WHAT IS NEEDED: Please tally the lines below that contain the word "wall" and reply with the total alone.

_ _ _ _ _ _ _

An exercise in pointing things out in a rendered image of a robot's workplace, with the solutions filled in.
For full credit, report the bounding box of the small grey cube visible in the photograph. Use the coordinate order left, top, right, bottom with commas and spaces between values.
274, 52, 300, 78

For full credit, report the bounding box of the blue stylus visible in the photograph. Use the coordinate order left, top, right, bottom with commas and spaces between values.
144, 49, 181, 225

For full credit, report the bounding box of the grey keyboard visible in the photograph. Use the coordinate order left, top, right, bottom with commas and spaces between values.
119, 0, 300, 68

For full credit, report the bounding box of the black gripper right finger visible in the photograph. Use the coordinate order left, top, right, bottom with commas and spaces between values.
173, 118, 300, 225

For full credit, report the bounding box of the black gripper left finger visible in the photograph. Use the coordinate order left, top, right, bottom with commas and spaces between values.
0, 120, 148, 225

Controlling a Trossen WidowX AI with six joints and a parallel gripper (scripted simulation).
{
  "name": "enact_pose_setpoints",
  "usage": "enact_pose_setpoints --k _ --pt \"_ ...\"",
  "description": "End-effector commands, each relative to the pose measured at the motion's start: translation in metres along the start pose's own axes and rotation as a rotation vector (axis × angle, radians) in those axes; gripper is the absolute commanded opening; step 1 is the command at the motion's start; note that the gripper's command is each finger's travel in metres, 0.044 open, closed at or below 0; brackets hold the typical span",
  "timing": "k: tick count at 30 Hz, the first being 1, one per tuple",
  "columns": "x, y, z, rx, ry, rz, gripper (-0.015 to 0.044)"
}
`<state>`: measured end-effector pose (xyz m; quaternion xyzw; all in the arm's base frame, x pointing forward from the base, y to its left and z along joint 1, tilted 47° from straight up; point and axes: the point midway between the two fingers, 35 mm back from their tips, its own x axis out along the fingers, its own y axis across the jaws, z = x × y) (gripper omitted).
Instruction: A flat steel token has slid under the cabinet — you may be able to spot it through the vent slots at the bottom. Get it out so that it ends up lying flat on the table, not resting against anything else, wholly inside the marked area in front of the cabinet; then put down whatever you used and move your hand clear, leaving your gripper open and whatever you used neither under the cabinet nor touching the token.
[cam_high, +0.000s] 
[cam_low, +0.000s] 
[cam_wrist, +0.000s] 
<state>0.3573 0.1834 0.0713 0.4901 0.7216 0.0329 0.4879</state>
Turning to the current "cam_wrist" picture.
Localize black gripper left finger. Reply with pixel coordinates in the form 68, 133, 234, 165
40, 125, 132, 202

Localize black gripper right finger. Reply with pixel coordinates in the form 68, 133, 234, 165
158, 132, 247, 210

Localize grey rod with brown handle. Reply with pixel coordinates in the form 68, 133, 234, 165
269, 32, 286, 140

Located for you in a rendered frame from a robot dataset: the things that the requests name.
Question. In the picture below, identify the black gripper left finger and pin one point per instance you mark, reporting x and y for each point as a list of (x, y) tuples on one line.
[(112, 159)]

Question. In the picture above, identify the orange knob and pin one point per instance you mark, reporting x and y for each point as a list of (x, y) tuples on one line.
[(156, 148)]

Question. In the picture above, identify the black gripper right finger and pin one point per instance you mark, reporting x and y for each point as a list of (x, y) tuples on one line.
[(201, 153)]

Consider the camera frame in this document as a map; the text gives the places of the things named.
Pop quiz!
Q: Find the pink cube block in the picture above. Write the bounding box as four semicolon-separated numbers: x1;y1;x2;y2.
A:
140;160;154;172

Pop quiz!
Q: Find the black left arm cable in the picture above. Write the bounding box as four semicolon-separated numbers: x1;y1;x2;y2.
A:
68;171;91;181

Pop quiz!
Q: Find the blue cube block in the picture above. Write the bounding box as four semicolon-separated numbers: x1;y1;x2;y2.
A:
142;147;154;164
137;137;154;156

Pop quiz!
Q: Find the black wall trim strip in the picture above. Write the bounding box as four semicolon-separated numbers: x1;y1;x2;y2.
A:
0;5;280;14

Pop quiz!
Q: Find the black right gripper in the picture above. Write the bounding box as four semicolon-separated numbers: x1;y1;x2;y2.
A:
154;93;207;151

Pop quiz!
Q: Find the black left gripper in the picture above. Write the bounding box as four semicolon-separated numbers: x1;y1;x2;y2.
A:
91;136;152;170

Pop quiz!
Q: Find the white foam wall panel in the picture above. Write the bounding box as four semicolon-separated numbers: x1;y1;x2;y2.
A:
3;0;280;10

_ _ _ _ _ _ _

TASK RESPONSE: 2